Он посмотрел, улыбнулся словно ребёнок и, развернувшись, задумчиво ушёл.
Когда-нибудь он придёт ещё, я это знаю. Конечно, у него будут совсем другие вопросы, он и сам уже не вспомнит, что у него когда-то была та дурацкая «писательская» шляпа(а она была), и в его глазах может быть и в самом деле появится немного злости, но я знаю, что когда он увидит свою фотографию в самом центре стола, он снова радостно улыбнётся, как ребёнок.
Мой ребёнок, и моя легенда.
Яд реки
Журнал «Искатель» сентябрь 2008.
Вода журчит однообразную мелодию, убегая к далёкому морю, она ещё вернётся сюда, чтобы замкнуть круг. Вернулся и я.
На том берегу лес, отбрасывающий тёмнозелёную тень на половину реки, зовущий в свой таинственный полумрак и прохладу, я безразлично смотрю на него. Прости лес, я вернулся не к тебе. Я вернулся к реке.
Солнце лениво валяется в зените, потягиваясь во все стороны лучами и недовольно смотрит на маленькую тучку, крадущуюся у самого горизонта. Оно не любит тучки.
Я недовольно смотрю, как по бегущей глади реки прыгают слепящие зайчики, и от этого река кажется доброй и игривой. Я не люблю ложь. Разве ты не знаешь река, что меня нельзя обмануть? Мне давно известно, что скрывает твоя глубина. С того дня, как в меня проник твой яд.
Впереди широко шагает отец, я семеню босиком следом, едва поспевая, в моих ручонках туда сюда дёргаются коричневые сандалии. Усталый и запыхавшийся, но как никогда счастливый — мы с отцом идём на речку купаться. И не просто купаться, а плескаться, барахтаться, и даже нырять. Так сказал отец. А он никогда не обманывает.
Мы идём уже так долго, я до боли тяну вверх голову, пытаясь наконец-то разглядеть блестящую, как чешуя огромной рыбины, реку. И вот она!
От неё веет прохладой и счастьем. Весёлый смех купающихся, ни на секунду не смолкающие перекаты, глубокий и загадочный запах сырого прибрежного песка, совсем другой мир, другая планета в миллионе световых лет от пыльного, грохочущего, задыхающегося в смраде города. Я смеюсь и смотрю на отца. Он улыбается в ответ. И в этот миг на всей планете нет людей счастливей.

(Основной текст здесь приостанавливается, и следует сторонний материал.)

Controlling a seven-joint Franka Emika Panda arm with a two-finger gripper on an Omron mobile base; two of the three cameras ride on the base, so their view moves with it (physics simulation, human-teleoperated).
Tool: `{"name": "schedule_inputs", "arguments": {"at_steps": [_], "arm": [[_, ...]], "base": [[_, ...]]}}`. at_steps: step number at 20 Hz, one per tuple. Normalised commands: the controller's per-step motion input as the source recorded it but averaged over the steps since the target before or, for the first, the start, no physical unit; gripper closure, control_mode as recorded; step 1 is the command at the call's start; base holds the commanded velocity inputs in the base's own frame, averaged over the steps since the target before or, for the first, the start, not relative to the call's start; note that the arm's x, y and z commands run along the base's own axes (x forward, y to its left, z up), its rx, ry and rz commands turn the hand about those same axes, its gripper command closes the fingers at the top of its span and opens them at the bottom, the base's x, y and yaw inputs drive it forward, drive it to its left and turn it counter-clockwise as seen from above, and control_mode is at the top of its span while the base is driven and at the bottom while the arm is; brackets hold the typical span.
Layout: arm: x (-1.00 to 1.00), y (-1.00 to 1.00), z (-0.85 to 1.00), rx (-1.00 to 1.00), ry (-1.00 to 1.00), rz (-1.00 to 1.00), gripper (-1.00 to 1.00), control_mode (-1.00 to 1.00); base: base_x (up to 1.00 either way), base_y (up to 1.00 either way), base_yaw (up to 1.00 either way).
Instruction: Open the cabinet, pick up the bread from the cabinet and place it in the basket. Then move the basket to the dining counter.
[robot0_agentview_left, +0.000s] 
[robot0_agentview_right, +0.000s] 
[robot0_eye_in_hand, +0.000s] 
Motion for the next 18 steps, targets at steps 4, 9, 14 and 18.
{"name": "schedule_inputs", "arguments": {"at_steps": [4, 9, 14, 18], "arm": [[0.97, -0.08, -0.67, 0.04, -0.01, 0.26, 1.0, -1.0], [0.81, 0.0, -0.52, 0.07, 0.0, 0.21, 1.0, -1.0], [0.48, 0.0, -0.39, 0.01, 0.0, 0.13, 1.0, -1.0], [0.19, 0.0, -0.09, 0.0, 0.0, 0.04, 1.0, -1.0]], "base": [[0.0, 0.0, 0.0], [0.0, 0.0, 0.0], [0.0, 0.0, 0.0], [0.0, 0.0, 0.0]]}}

Я бросаю сандалии и бегу к прохладной воде. Ноги до щиколоток проваливаются в тёплый, бархатный песок, ещё два шага, песок становится холодным, ещё шаг, и я врываюсь в реку, поднимая миллионы капелек-брызг. Целый взрыв счастья!
Вода бросает в дрожь, я невольно сжимаюсь, но я знаю, нужно подождать всего пол минутки, и станет тепло. Я знаю это из собственного опыта, и горжусь этим. Я не какая-то там малышня. Мне уже четыре с половиной, и на речке я во второй раз.

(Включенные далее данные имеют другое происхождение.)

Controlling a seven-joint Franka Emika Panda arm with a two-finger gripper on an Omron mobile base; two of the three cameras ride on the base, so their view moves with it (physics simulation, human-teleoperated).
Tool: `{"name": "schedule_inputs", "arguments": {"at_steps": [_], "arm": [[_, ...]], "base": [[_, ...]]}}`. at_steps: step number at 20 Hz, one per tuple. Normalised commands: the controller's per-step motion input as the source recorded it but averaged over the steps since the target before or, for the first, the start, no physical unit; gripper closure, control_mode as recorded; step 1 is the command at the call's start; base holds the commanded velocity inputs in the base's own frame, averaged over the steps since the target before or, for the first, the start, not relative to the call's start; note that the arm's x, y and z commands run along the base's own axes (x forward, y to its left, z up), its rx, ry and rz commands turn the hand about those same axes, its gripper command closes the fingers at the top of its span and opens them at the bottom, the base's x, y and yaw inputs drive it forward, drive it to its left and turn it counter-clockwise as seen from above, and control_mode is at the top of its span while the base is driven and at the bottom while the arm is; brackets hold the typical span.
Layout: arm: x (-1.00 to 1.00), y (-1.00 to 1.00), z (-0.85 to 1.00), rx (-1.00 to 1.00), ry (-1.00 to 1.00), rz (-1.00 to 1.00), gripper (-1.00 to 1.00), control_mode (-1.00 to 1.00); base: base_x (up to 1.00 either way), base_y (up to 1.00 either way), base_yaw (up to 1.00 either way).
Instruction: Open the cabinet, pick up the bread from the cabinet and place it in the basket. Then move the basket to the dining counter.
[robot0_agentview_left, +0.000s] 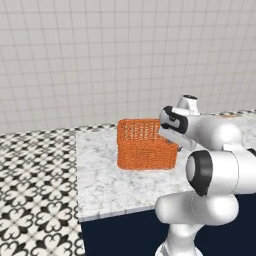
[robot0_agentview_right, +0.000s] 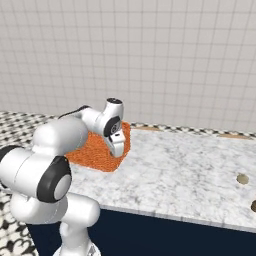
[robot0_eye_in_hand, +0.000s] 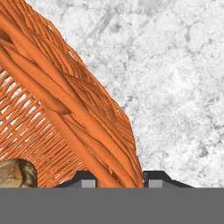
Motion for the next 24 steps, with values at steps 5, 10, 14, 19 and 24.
{"name": "schedule_inputs", "arguments": {"at_steps": [5, 10, 14, 19, 24], "arm": [[0.02, 0.0, 0.0, 0.0, 0.0, 0.0, -1.0, -1.0], [-0.01, 0.0, 0.02, 0.0, 0.0, 0.0, -1.0, -1.0], [-0.03, 0.09, 0.35, -0.13, 0.02, 0.0, -1.0, -1.0], [-0.15, 0.08, 0.6, -0.25, 0.01, 0.0, -1.0, -1.0], [-0.63, 0.08, 0.89, -0.06, -0.2, 0.07, -1.0, -1.0]], "base": [[0.0, 0.0, 0.0], [0.0, 0.0, 0.0], [0.0, 0.0, 0.0], [0.0, 0.0, 0.0], [0.0, 0.0, 0.0]]}}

Я подпрыгиваю вверх и, падая, бью ладошками по воде. Сильные руки подхватывают меня и поднимают высоко над водой. Отец. Наверное, опять не успел достать из пакета огромное полотенце и расстелить его на песке, ну ничего, сейчас вытащит меня на берег, расстелет, и потом мы вдвоём вернёмся в реку, держась за руки. Ну что со мной может случиться, папа? Я ведь уже взрослый.
Мы возвращаемся. Полотенце разложено и придавлено в уголках плоскими камешками, и теперь только река, только оголтелое безумие, пока губы не окрасятся в сливовый цвет, и холод не пролезет в самые дальние уголки тела, пока отец не скажет, нахмурившись — хватит! Но до этого ещё уйма времени.
Я ныряю ко дну, достаю камешки, и снова бросаю их в воду, я плаваю по собачьи вокруг отца, я бью ладошками по воде, я грустно посматриваю туда, где быстрое течение.